■ WHAT YOU NEED TO DO
Give the data back exactly as it stands.

[Extracted records]
■ ■ ■ ■ ■
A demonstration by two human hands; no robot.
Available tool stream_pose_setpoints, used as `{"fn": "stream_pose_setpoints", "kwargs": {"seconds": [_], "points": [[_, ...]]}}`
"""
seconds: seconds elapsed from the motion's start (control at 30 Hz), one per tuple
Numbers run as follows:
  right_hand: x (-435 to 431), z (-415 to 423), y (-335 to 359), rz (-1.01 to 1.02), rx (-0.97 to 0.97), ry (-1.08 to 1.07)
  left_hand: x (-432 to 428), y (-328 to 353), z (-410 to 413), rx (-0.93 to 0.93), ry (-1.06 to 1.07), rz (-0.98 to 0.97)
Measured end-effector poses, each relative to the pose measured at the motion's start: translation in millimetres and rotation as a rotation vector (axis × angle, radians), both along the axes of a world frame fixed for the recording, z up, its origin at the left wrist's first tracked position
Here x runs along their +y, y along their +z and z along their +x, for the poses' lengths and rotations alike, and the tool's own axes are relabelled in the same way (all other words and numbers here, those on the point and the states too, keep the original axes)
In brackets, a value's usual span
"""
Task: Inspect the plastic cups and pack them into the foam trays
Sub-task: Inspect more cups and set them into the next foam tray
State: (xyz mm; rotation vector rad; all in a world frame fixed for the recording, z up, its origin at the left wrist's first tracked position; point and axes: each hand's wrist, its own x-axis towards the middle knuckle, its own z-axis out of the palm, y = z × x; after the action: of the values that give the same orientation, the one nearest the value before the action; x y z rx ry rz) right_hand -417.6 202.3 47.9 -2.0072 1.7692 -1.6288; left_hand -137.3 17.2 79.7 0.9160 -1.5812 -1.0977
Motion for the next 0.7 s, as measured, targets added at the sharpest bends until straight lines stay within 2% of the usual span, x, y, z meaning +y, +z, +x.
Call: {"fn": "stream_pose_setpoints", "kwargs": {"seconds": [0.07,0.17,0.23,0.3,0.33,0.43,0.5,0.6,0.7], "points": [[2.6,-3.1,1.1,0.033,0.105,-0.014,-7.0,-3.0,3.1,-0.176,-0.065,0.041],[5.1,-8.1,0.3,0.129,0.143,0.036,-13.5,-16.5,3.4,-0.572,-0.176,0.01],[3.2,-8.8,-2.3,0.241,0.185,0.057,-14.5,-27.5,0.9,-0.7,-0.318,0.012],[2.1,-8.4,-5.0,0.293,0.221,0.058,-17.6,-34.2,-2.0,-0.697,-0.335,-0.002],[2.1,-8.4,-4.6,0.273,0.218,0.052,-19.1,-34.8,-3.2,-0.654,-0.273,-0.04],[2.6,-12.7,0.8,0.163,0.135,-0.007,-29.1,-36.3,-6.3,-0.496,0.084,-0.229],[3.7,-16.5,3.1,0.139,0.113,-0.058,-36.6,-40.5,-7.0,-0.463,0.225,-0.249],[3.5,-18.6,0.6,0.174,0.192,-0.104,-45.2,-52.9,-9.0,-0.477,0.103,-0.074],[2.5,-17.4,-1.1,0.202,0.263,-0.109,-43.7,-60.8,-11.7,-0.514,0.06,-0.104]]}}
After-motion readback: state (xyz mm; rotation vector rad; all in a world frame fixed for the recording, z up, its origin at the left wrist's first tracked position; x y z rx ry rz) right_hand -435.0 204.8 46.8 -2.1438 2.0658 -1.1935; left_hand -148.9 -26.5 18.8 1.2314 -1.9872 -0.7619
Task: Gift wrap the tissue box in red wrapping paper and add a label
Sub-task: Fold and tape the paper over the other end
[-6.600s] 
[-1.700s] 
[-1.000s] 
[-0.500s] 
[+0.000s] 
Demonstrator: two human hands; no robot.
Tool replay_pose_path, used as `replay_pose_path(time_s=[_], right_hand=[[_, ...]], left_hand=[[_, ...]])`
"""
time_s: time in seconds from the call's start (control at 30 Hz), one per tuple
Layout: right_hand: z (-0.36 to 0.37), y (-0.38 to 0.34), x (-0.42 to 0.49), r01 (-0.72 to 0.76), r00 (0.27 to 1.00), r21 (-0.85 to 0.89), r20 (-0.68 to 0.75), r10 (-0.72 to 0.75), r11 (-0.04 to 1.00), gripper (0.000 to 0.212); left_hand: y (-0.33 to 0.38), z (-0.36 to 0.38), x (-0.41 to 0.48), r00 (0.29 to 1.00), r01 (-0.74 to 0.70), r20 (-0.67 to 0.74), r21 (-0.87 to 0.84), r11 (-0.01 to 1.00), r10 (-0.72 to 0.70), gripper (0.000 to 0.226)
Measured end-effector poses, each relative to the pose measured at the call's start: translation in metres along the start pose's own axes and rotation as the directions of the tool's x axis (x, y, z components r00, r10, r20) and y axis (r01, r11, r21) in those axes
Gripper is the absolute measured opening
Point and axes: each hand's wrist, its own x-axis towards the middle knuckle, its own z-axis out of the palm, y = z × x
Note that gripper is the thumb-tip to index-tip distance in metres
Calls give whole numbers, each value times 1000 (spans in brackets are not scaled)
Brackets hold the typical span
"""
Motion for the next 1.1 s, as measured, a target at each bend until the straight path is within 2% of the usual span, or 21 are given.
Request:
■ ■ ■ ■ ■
■ ANSWER SECTION
A demonstration by two human hands; no robot.
Available tool stream_pose_setpoints, used as `{"fn": "stream_pose_setpoints", "kwargs": {"seconds": [_], "points": [[_, ...]]}}`
"""
seconds: seconds elapsed from the motion's start (control at 30 Hz), one per tuple
Numbers run as follows:
  right_hand: x (-435 to 431), z (-415 to 423), y (-335 to 359), rz (-1.01 to 1.02), rx (-0.97 to 0.97), ry (-1.08 to 1.07)
  left_hand: x (-432 to 428), y (-328 to 353), z (-410 to 413), rx (-0.93 to 0.93), ry (-1.06 to 1.07), rz (-0.98 to 0.97)
Measured end-effector poses, each relative to the pose measured at the motion's start: translation in millimetres and rotation as a rotation vector (axis × angle, radians), both along the axes of a world frame fixed for the recording, z up, its origin at the left wrist's first tracked position
Here x runs along their +y, y along their +z and z along their +x, for the poses' lengths and rotations alike, and the tool's own axes are relabelled in the same way (all other words and numbers here, those on the point and the states too, keep the original axes)
In brackets, a value's usual span
"""
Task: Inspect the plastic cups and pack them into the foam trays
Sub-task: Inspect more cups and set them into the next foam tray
State: (xyz mm; rotation vector rad; all in a world frame fixed for the recording, z up, its origin at the left wrist's first tracked position; point and axes: each hand's wrist, its own x-axis towards the middle knuckle, its own z-axis out of the palm, y = z × x; after the action: of the values that give the same orientation, the one nearest the value before the action; x y z rx ry rz) right_hand -417.6 202.3 47.9 -2.0072 1.7692 -1.6288; left_hand -137.3 17.2 79.7 0.9160 -1.5812 -1.0977
Motion for the next 0.7 s, as measured, targets added at the sharpest bends until straight lines stay within 2% of the usual span, x, y, z meaning +y, +z, +x.
Call: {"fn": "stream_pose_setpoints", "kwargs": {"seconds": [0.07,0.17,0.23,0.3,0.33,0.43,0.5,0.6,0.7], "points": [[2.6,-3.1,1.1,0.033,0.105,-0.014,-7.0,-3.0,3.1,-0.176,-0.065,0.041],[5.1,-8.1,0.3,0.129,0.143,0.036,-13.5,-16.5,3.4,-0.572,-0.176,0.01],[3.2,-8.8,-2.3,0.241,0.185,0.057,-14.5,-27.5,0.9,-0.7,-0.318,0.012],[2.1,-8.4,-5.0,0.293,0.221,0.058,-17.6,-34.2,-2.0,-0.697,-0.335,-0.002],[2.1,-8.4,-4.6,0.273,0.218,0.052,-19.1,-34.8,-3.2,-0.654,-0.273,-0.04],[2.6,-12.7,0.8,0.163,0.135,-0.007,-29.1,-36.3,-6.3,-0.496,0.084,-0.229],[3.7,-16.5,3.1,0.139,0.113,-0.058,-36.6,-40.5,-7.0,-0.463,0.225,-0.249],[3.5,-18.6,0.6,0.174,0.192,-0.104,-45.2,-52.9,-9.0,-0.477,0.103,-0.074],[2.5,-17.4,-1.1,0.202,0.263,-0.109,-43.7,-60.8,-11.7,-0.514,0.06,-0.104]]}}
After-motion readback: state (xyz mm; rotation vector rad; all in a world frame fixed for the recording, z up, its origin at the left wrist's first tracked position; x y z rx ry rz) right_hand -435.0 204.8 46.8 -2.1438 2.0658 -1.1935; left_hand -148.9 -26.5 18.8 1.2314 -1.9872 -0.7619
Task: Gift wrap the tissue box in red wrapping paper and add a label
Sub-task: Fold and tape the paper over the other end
[-6.600s] 
[-1.700s] 
[-1.000s] 
[-0.500s] 
[+0.000s] 
Demonstrator: two human hands; no robot.
Tool replay_pose_path, used as `replay_pose_path(time_s=[_], right_hand=[[_, ...]], left_hand=[[_, ...]])`
"""
time_s: time in seconds from the call's start (control at 30 Hz), one per tuple
Layout: right_hand: z (-0.36 to 0.37), y (-0.38 to 0.34), x (-0.42 to 0.49), r01 (-0.72 to 0.76), r00 (0.27 to 1.00), r21 (-0.85 to 0.89), r20 (-0.68 to 0.75), r10 (-0.72 to 0.75), r11 (-0.04 to 1.00), gripper (0.000 to 0.212); left_hand: y (-0.33 to 0.38), z (-0.36 to 0.38), x (-0.41 to 0.48), r00 (0.29 to 1.00), r01 (-0.74 to 0.70), r20 (-0.67 to 0.74), r21 (-0.87 to 0.84), r11 (-0.01 to 1.00), r10 (-0.72 to 0.70), gripper (0.000 to 0.226)
Measured end-effector poses, each relative to the pose measured at the call's start: translation in metres along the start pose's own axes and rotation as the directions of the tool's x axis (x, y, z components r00, r10, r20) and y axis (r01, r11, r21) in those axes
Gripper is the absolute measured opening
Point and axes: each hand's wrist, its own x-axis towards the middle knuckle, its own z-axis out of the palm, y = z × x
Note that gripper is the thumb-tip to index-tip distance in metres
Calls give whole numbers, each value times 1000 (spans in brackets are not scaled)
Brackets hold the typical span
"""
Motion for the next 1.1 s, as measured, a target at each bend until the straight path is within 2% of the usual span, or 21 are given.
Request:

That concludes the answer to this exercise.